Data items
================================
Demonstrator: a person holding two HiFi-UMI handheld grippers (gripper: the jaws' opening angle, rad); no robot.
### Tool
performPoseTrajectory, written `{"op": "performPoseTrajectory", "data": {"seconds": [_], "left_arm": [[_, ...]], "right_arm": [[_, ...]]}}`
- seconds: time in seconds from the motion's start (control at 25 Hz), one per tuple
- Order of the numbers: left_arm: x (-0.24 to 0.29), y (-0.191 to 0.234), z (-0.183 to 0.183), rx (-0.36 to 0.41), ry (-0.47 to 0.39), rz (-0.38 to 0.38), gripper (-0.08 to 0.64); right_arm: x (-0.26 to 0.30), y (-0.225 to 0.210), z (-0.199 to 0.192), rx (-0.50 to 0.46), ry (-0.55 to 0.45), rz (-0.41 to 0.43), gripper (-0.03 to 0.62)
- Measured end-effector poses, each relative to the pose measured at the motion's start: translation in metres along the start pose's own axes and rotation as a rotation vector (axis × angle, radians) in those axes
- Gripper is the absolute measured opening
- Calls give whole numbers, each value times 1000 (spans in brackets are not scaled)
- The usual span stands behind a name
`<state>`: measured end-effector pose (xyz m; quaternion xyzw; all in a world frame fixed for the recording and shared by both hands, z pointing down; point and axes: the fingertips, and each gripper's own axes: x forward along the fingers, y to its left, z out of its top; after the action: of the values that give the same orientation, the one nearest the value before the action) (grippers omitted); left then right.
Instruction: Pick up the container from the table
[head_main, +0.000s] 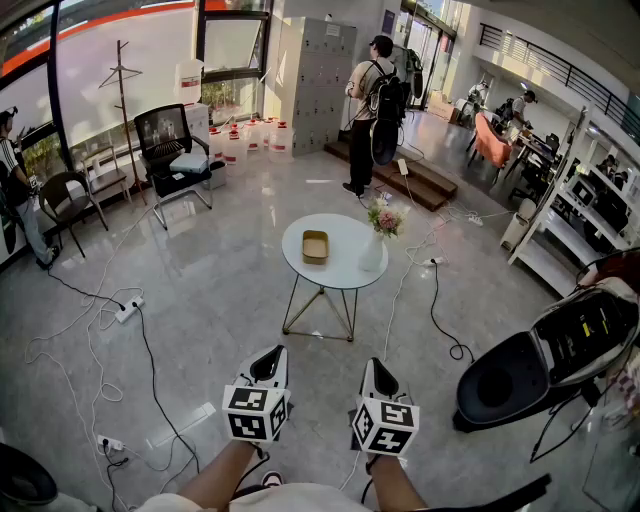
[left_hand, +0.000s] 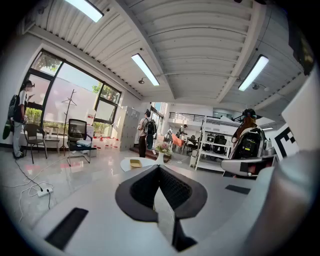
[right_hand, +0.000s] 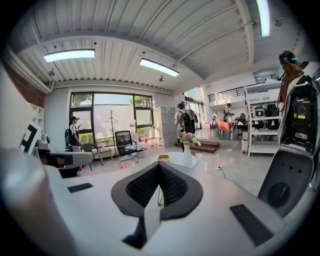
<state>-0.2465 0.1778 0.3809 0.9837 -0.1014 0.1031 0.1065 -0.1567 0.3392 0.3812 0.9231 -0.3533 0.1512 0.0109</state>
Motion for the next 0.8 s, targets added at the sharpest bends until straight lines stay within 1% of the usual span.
{"op": "performPoseTrajectory", "data": {"seconds": [0.28,0.44,0.8], "left_arm": [[-2,3,-6,-9,9,-5,17],[0,6,-5,-18,11,-11,17],[4,31,4,-25,18,-24,17]], "right_arm": [[-1,3,-9,6,21,5,25],[4,4,-15,48,49,15,25],[16,21,3,48,24,-16,25]]}}
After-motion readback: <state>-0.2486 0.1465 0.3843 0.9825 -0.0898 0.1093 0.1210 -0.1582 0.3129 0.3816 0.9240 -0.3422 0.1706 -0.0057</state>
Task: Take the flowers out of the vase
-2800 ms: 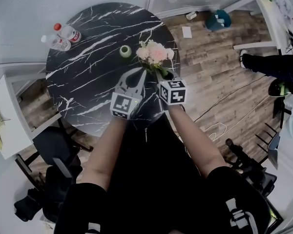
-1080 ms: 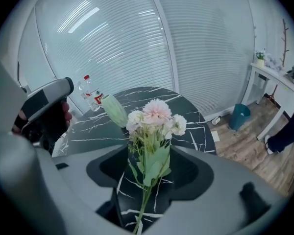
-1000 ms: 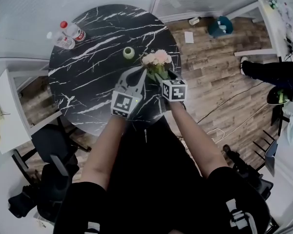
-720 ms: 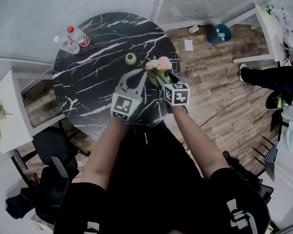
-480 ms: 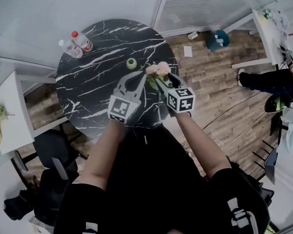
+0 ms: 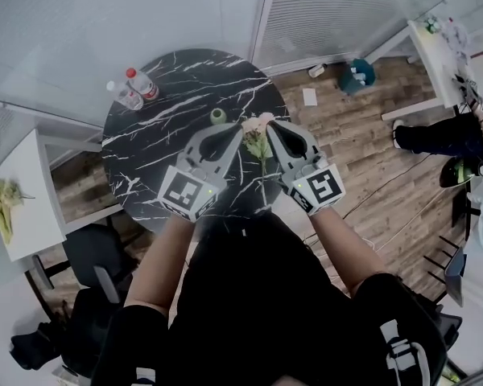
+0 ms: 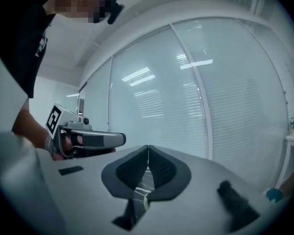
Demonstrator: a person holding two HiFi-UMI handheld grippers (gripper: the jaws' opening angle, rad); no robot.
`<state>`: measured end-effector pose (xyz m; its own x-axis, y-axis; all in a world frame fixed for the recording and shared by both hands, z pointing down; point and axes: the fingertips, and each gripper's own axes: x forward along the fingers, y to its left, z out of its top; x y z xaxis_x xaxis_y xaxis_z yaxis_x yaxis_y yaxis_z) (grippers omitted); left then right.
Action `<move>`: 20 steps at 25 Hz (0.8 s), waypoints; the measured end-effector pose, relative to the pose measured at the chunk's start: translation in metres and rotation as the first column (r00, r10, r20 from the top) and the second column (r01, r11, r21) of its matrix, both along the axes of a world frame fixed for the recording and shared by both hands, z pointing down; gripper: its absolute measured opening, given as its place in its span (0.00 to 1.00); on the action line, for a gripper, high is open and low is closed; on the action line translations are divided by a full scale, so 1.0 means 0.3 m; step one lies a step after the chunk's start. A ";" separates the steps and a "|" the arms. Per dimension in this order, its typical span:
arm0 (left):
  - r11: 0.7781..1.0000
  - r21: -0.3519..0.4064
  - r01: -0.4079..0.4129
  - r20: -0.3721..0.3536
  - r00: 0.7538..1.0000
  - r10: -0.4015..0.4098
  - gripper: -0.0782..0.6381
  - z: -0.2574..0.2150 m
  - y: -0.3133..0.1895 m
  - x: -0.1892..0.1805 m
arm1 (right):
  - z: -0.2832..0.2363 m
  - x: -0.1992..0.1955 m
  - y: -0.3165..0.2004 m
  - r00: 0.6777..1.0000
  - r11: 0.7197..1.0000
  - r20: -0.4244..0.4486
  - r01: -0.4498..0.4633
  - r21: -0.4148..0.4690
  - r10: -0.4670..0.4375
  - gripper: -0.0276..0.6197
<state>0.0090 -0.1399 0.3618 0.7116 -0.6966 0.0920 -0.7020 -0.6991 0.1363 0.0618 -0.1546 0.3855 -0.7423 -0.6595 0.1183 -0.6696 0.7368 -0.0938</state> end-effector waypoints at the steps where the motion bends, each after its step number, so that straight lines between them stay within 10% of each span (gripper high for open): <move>1: 1.000 0.006 -0.005 -0.004 1.000 0.005 0.13 -0.032 0.007 0.002 | -0.042 -0.007 0.013 1.000 1.000 0.004 0.014 0.027 -0.014 0.07; 20: 0.998 0.058 -0.008 -0.013 1.000 0.008 0.13 -0.206 0.051 -0.014 | -0.271 -0.086 0.078 0.993 0.987 0.018 0.118 0.107 -0.120 0.07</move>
<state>0.0048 -0.1248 0.3000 0.7180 -0.6948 0.0418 -0.6947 -0.7116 0.1048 0.0360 -0.1312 0.3043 -0.8180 -0.5742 0.0339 -0.5751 0.8177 -0.0262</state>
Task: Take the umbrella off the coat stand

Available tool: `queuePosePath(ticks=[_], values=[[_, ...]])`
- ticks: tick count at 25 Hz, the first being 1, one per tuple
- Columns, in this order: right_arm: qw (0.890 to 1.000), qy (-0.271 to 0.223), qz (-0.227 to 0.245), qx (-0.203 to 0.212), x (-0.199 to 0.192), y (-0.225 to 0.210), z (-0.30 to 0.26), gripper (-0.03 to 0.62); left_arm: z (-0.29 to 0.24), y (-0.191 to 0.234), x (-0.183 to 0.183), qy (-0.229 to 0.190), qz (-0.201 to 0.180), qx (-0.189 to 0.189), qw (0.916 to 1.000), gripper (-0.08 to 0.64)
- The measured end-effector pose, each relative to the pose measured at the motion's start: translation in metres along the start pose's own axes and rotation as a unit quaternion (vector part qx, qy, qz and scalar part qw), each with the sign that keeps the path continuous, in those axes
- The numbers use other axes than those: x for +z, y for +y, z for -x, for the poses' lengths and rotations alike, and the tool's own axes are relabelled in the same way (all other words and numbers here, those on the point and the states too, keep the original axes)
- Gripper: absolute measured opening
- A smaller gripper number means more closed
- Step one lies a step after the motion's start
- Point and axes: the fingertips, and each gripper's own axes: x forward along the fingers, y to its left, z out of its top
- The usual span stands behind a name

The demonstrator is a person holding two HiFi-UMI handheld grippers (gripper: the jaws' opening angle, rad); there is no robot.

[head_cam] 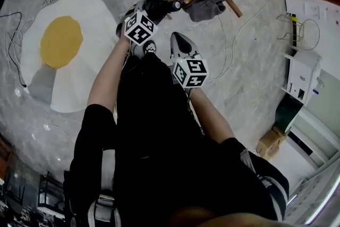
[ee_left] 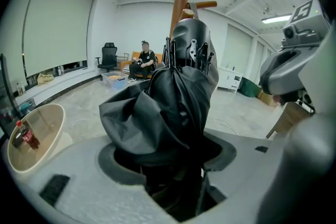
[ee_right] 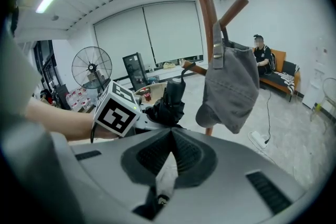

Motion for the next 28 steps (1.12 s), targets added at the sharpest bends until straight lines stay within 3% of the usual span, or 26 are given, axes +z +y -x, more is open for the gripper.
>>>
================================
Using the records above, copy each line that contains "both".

`<state>`: measured end-effector pose (xyz m; quaternion xyzw; all in a world frame fixed for the recording and shared by both hands, z pointing down; point and axes: the fingertips, and each gripper's own axes: x forward along the fingers, y to its left, z out of its top; after the action: of the values that give the same orientation, the one nearest the value before the action) (grippers omitted); left then right.
`<state>`: measured end-effector pose (xyz m; its own x-axis, y-axis; all in a world frame fixed for the recording and shared by both hands, z pointing down; point and axes: the fingertips, and each gripper's own axes: x forward along the fingers, y to its left, z out of its top; x y z xaxis_x xaxis_y xaxis_z yaxis_x yaxis_y yaxis_z) (grippers omitted); left then right.
Action `<move>`: 20 steps at 25 Hz (0.8 s), waypoints; the measured end-effector pose, relative to the pose measured at the chunk's start: translation in metres and rotation as the first column (r00, r10, r20 from the top) and the second column (r01, r11, r21) of its matrix, both along the axes of a world frame fixed for the recording and shared by both hands, z pointing down; gripper: its absolute measured opening, given as its place in its span (0.00 to 1.00); on the action line, for a gripper, high is open and low is closed; on the action line translations are divided by a full scale, so 1.0 means 0.3 m; step one lies a step after the chunk's start. A ";" separates the steps and a "|" the arms. Per dimension in this order, its typical span:

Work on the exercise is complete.